Given data:
Content starts

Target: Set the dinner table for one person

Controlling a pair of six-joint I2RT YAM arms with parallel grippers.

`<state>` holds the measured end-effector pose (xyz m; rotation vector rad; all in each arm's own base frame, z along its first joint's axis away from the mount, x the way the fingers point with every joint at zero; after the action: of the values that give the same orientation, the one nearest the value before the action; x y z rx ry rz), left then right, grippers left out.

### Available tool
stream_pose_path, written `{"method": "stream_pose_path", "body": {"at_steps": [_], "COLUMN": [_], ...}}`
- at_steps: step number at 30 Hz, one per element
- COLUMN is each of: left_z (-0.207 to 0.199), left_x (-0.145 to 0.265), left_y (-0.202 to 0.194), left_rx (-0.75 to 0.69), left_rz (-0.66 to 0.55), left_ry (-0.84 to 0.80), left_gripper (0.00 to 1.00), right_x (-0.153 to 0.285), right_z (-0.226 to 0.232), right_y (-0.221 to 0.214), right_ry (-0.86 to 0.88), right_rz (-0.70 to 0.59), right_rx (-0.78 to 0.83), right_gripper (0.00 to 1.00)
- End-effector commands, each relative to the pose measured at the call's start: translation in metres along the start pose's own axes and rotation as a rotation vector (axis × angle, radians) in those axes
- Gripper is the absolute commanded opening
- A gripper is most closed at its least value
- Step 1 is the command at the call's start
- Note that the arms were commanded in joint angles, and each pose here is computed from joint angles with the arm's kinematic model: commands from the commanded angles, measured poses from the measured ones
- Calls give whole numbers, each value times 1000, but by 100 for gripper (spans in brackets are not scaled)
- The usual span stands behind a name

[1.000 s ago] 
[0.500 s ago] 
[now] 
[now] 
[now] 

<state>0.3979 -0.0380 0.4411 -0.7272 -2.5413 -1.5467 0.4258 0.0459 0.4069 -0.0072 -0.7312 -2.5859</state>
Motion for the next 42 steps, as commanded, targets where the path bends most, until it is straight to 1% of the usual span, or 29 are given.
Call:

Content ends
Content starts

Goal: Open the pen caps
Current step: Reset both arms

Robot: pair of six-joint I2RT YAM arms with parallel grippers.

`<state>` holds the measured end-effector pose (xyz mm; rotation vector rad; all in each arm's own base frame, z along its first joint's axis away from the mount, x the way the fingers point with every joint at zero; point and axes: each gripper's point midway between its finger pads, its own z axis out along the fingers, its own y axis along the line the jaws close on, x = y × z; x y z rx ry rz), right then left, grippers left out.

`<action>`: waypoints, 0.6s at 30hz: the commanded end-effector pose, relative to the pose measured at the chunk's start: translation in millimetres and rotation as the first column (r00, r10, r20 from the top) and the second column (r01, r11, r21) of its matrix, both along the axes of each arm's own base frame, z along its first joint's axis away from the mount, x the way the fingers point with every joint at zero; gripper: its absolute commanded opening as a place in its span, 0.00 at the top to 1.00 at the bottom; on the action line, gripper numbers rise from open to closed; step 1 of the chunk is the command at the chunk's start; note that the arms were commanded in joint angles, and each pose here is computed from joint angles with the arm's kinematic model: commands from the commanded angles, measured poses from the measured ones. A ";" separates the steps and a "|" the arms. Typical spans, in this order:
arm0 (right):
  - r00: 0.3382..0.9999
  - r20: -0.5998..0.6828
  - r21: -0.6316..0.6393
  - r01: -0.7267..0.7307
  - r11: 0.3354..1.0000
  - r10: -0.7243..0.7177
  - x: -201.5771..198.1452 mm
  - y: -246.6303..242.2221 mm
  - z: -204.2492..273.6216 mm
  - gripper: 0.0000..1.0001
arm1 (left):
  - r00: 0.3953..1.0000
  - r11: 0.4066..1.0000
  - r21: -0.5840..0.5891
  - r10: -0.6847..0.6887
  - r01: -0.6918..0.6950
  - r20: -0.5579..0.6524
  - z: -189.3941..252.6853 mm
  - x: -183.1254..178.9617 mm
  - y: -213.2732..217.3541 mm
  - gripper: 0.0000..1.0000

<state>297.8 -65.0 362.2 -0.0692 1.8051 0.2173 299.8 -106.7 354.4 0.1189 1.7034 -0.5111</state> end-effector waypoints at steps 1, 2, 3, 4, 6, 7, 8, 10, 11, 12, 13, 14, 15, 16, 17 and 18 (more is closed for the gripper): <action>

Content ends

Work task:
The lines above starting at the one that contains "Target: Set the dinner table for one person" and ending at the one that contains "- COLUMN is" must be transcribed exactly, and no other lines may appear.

Response:
Target: Set the dinner table for one person

Controlling a pair of six-joint I2RT YAM arms with parallel grippers.

`<state>` holds the measured end-effector pose (xyz m; rotation vector rad; all in each arm's own base frame, z along its first joint's axis away from the mount, x the way the fingers point with every joint at zero; after the action: of the values that give the same orientation, the one nearest the value before the action; x y z rx ry rz), left then right, grippers left out.

### Available tool
stream_pose_path, written `{"method": "stream_pose_path", "body": {"at_steps": [_], "COLUMN": [_], ...}}`
- at_steps: step number at 30 Hz, one per element
- COLUMN is each of: left_z (-0.207 to 0.199), left_x (-0.145 to 0.265), left_y (-0.202 to 0.194), left_rx (-0.75 to 0.69), left_rz (-0.66 to 0.55), left_ry (-0.84 to 0.80), left_gripper (0.00 to 1.00), right_x (-0.153 to 0.285), right_z (-0.226 to 0.232), right_y (-0.221 to 0.214), right_ry (-0.86 to 0.88), right_rz (-0.70 to 0.59), right_rx (-0.78 to 0.83), right_gripper (0.00 to 1.00)

No more output is needed here.